§ REQUIRED ACTION
Work out how many lines of the data below hold the string "bracketed". Answer with that number alone.

[Opening WORKING DATA section]

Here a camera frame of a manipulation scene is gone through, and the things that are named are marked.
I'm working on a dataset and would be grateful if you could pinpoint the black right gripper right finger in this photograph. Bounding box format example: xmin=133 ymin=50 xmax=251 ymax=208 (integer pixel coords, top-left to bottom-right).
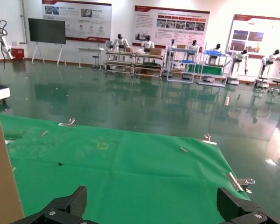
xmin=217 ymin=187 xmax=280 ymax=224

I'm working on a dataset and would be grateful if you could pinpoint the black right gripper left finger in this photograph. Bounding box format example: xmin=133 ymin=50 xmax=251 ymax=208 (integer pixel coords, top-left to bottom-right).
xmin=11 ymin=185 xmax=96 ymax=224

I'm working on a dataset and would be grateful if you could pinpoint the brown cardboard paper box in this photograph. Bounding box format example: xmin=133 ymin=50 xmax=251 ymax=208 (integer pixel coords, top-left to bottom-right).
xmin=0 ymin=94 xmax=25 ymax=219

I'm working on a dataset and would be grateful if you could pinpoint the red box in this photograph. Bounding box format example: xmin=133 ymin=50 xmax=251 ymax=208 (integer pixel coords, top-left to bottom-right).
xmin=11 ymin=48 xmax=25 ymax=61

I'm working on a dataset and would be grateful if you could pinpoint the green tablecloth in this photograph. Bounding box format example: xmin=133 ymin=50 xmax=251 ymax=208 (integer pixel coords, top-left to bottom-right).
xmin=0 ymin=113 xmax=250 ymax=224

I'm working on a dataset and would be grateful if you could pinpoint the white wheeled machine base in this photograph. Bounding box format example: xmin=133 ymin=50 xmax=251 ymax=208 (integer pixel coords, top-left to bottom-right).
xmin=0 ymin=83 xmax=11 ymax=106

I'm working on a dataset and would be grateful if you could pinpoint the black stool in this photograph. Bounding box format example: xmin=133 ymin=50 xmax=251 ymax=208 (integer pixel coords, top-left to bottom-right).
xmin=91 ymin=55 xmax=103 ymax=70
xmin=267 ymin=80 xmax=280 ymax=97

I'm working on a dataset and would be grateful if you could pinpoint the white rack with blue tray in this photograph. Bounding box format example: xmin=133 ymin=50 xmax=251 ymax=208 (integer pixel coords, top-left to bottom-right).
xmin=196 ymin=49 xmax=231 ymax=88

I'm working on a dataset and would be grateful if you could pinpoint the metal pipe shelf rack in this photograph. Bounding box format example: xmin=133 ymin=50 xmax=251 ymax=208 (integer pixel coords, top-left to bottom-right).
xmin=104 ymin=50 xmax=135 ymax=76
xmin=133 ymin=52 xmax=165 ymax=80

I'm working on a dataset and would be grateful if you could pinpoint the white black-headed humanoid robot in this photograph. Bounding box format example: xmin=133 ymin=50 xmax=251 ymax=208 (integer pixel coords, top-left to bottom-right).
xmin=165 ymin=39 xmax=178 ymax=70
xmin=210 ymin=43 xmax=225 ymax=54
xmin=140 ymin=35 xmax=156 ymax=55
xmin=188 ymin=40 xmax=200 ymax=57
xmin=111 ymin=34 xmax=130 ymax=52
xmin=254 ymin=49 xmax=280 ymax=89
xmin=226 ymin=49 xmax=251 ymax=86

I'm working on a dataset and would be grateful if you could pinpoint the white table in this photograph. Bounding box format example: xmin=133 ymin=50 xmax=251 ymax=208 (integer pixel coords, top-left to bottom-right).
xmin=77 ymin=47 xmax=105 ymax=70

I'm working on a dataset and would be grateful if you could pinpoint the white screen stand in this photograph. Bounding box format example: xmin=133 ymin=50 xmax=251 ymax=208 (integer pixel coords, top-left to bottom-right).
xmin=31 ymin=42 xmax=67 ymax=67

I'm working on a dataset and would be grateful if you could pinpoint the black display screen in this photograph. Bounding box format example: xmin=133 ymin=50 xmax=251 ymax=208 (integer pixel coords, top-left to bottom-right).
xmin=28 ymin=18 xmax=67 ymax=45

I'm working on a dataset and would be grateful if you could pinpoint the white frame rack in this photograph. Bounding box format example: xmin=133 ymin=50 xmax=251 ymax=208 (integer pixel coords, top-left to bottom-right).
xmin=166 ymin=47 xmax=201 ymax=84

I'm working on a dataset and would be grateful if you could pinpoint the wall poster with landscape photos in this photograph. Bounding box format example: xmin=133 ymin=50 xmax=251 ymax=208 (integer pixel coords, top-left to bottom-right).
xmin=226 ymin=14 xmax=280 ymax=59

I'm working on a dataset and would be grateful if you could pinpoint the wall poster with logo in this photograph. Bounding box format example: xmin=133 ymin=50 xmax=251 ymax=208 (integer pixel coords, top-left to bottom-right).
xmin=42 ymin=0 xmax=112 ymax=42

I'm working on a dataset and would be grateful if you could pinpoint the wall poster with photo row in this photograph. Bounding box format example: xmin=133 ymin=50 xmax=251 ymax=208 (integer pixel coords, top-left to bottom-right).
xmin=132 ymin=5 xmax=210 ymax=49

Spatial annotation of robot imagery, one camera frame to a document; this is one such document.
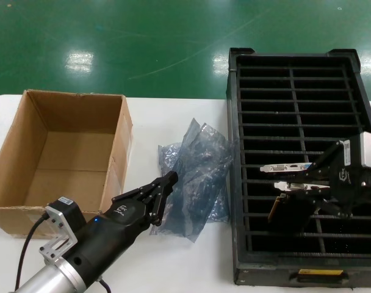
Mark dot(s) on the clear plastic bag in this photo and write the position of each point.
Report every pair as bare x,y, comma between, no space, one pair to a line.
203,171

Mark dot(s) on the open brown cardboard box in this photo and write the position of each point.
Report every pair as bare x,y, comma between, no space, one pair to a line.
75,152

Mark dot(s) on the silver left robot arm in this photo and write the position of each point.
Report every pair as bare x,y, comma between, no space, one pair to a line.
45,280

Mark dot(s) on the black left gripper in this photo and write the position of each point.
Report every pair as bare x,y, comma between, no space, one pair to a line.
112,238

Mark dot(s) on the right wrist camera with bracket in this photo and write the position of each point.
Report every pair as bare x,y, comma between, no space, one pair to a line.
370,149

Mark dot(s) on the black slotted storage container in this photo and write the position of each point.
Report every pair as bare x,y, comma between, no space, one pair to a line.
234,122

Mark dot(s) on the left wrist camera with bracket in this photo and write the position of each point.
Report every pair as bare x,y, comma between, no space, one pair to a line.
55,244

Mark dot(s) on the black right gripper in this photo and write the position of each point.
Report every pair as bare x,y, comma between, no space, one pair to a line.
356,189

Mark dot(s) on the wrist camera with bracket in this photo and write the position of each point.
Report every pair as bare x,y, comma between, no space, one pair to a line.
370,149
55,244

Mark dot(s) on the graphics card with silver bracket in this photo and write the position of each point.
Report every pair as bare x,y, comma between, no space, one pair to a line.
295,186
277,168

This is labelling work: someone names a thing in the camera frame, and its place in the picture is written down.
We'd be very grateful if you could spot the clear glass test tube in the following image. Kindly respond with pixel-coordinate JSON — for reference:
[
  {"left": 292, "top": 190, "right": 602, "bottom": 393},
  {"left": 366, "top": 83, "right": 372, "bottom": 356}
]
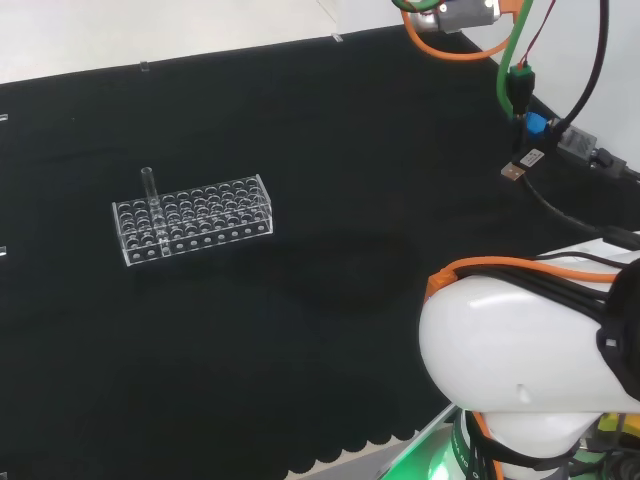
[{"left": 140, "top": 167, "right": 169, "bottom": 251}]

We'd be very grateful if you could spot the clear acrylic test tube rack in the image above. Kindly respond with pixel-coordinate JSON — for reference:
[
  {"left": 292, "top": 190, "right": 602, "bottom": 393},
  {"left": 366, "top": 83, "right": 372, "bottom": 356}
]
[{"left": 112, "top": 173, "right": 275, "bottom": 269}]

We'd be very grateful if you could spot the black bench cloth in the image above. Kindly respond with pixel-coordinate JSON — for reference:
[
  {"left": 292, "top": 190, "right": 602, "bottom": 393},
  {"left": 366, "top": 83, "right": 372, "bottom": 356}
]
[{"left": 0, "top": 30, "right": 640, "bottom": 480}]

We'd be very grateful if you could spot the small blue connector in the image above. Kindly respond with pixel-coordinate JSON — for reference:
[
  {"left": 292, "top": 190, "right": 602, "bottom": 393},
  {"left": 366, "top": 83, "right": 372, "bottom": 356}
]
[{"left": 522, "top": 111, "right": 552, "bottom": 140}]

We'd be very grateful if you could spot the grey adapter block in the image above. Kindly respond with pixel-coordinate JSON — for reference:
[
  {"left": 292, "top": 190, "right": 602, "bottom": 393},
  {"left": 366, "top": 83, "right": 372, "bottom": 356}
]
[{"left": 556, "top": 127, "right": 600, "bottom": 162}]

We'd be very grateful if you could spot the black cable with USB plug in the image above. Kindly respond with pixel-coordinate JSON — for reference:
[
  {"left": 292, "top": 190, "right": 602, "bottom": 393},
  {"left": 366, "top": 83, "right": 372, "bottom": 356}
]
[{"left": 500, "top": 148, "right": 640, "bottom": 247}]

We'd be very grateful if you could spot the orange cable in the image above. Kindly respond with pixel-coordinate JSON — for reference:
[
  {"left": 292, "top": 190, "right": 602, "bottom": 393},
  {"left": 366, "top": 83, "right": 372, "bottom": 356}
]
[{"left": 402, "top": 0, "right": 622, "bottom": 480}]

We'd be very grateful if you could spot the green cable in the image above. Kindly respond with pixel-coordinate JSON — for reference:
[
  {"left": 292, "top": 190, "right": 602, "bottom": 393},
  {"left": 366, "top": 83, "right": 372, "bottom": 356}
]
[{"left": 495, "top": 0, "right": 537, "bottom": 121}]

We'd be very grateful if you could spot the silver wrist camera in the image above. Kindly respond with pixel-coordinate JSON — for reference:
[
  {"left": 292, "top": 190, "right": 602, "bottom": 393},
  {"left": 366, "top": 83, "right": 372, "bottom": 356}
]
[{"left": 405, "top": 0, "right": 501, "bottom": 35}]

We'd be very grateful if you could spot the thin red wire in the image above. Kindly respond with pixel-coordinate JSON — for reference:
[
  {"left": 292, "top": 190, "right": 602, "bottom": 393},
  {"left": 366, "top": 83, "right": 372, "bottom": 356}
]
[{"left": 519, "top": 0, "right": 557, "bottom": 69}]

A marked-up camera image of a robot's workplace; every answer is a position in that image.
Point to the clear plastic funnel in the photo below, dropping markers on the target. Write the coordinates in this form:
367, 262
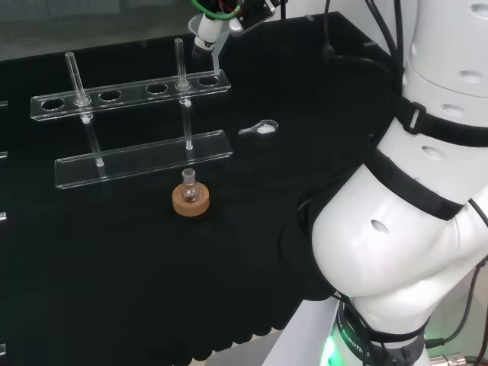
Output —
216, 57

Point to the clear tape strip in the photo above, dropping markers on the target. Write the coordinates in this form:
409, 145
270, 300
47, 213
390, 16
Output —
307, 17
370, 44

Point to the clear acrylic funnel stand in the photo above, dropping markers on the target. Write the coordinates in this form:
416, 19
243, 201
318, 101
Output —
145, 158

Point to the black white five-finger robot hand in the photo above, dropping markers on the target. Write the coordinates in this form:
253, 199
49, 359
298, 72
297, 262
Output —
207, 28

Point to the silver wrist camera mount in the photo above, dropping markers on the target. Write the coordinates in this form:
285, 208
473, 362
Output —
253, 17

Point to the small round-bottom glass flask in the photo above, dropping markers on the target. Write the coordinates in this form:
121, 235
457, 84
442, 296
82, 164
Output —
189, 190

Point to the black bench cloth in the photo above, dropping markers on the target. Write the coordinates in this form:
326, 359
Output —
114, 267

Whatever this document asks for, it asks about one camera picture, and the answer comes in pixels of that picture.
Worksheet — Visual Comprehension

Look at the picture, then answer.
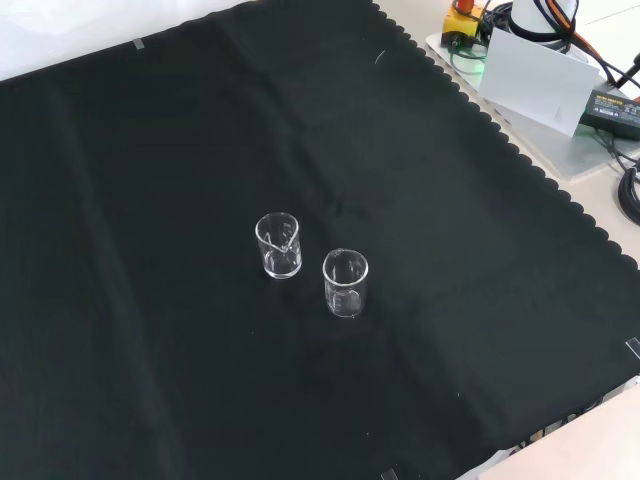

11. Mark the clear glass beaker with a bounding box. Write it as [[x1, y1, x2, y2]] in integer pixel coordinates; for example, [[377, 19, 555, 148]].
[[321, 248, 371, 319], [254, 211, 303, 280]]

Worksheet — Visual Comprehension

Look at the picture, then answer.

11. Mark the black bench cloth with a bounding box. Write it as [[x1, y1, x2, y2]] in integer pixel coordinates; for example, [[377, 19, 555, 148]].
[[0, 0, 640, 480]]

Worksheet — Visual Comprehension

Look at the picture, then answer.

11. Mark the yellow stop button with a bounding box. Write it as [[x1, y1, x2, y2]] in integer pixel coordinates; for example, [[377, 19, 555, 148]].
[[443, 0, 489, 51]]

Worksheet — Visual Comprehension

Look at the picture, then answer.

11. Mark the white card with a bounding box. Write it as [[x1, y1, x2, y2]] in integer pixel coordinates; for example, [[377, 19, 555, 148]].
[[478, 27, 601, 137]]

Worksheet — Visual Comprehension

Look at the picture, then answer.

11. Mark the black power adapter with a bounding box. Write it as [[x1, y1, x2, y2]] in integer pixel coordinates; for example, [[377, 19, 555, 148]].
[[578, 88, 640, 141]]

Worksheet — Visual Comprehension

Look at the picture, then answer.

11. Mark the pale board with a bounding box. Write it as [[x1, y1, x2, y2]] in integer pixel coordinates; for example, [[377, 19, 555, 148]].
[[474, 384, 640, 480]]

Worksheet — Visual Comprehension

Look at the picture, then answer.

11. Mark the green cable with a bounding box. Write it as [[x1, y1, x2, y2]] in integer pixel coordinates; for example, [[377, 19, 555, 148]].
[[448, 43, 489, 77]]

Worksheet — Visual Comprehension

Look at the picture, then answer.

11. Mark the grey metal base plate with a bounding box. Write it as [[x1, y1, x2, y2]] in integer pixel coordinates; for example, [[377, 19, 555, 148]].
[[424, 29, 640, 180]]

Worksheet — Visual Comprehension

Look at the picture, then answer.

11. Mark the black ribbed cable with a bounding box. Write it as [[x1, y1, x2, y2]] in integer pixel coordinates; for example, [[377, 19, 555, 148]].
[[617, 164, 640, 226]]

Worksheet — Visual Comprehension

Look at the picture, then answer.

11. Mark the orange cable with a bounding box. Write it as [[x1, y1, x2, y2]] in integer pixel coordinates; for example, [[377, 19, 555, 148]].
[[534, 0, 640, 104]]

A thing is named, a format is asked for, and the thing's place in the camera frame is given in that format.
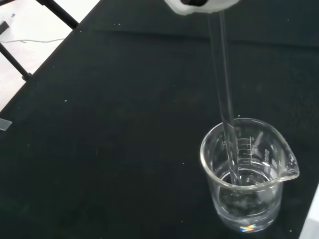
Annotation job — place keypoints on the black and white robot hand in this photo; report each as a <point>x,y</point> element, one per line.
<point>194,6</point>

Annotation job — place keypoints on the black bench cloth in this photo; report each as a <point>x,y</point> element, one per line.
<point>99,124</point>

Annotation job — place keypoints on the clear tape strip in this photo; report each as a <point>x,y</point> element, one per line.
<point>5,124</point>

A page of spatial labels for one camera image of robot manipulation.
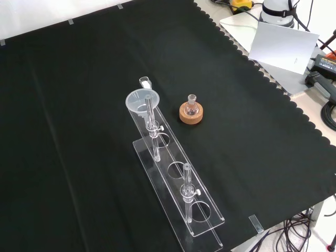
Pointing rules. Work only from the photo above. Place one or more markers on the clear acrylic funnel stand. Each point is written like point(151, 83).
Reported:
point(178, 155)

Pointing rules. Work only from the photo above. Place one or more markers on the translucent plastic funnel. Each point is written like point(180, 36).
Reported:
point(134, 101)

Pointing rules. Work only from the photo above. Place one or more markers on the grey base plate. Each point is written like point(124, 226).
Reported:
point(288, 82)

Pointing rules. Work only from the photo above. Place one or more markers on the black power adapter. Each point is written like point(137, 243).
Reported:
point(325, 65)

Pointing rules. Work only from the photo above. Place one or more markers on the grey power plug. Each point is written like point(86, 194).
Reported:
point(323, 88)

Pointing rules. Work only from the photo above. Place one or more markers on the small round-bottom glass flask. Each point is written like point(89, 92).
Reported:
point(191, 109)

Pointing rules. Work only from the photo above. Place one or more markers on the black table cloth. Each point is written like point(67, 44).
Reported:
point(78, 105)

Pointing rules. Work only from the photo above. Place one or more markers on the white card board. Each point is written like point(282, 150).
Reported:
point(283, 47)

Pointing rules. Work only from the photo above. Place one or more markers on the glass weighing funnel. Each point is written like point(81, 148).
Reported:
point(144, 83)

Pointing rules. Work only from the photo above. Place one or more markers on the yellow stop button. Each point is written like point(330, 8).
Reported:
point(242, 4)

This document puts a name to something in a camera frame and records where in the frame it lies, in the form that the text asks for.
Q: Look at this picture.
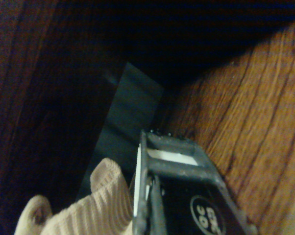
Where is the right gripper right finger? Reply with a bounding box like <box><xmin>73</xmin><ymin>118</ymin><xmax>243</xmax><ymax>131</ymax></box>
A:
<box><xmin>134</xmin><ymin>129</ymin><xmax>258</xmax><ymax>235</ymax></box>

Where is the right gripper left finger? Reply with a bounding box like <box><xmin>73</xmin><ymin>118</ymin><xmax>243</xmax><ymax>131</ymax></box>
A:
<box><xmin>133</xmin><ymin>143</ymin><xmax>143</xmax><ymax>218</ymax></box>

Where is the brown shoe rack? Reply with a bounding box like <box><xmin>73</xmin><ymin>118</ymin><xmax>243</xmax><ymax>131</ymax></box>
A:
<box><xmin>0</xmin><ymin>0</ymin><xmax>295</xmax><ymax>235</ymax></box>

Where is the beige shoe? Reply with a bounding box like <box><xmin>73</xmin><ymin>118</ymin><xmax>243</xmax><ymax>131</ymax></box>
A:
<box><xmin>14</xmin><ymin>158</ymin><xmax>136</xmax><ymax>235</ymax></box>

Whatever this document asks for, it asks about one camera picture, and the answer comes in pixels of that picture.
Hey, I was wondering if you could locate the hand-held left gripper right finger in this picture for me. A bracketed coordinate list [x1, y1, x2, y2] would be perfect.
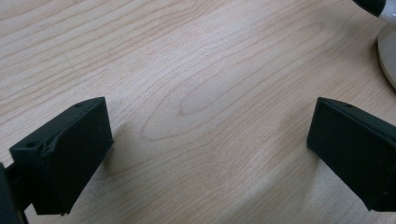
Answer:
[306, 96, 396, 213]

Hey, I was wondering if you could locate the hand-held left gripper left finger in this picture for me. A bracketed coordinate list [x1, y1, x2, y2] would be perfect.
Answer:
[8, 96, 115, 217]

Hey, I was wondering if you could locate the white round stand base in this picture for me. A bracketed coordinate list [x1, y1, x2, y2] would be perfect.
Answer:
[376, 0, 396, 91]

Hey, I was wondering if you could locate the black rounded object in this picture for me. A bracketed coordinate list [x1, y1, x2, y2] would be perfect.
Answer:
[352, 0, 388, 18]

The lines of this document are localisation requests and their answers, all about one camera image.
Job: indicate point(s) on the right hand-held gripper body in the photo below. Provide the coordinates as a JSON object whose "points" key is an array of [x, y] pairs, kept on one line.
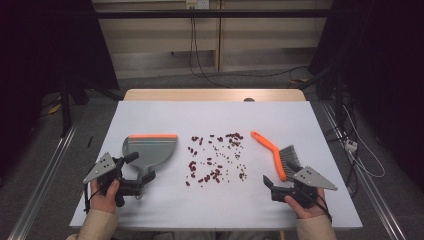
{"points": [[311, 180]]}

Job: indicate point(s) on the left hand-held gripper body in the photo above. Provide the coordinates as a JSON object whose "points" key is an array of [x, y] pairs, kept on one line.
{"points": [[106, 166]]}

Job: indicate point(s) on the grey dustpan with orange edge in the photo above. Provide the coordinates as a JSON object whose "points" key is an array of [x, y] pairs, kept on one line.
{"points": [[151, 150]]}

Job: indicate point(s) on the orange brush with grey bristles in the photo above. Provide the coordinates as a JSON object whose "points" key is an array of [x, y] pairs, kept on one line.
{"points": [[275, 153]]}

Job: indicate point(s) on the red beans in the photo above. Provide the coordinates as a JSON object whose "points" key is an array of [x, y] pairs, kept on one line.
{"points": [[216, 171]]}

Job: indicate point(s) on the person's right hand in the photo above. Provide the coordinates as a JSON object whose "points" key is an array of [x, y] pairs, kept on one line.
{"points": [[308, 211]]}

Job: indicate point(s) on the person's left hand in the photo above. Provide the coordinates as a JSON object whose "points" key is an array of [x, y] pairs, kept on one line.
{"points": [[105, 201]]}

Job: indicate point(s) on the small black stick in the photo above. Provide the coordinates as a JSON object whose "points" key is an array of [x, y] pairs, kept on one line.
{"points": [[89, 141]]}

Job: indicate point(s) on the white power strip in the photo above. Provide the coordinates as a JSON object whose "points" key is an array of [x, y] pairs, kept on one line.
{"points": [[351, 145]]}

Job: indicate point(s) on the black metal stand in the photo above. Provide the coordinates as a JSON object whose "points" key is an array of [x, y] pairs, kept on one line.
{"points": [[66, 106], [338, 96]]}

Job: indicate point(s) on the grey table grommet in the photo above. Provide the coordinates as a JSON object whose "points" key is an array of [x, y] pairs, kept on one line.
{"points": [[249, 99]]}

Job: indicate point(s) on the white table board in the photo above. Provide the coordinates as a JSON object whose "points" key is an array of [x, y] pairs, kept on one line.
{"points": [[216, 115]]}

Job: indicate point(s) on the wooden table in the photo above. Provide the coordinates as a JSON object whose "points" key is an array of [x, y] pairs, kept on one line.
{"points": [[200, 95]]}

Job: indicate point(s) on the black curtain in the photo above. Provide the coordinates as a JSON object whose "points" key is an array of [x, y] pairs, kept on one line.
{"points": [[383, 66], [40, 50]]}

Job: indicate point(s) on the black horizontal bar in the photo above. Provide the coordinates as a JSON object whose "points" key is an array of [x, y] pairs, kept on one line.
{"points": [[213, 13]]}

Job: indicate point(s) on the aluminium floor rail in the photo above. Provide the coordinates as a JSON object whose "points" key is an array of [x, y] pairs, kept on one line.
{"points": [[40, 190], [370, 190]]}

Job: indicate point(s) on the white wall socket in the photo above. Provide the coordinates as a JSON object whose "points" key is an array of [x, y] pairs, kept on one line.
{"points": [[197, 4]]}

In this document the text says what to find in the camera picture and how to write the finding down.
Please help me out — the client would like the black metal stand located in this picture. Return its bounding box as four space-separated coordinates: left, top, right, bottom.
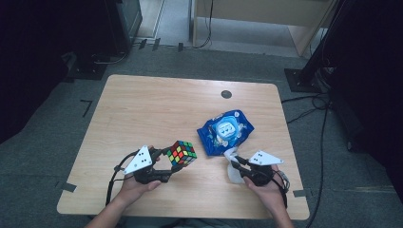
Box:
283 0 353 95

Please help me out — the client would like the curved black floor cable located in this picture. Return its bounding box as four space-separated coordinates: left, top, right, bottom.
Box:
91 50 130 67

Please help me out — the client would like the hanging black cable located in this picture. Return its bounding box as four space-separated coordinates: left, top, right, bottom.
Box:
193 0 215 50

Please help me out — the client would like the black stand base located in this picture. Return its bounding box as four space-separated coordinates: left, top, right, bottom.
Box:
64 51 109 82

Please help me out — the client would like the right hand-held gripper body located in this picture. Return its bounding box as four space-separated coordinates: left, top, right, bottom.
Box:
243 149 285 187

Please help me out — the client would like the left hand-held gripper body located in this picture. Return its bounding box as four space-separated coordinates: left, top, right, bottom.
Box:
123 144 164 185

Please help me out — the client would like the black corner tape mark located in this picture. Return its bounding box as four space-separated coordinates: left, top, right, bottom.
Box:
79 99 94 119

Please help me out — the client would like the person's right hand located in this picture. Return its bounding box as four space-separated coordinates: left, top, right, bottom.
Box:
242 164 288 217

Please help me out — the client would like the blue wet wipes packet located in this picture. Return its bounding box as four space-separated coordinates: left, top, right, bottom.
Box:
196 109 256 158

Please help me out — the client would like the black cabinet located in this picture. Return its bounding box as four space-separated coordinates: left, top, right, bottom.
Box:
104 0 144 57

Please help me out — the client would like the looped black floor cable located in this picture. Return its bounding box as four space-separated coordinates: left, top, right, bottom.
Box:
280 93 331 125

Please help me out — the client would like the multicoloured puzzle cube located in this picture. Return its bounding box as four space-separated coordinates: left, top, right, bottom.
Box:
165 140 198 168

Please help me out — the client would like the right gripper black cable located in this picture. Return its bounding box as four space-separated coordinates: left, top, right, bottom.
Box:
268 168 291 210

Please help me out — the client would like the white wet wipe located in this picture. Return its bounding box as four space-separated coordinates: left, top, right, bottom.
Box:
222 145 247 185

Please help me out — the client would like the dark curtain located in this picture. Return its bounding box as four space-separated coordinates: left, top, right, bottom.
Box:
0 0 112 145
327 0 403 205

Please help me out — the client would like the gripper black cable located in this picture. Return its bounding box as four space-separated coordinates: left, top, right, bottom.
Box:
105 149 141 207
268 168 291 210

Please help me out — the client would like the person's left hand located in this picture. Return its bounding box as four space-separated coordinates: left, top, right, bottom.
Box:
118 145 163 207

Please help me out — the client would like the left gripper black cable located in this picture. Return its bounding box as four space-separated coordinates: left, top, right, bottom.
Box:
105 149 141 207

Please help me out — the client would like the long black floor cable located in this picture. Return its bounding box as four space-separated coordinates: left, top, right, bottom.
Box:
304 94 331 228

[Closing WORKING DATA section]

§ TASK RESULT
4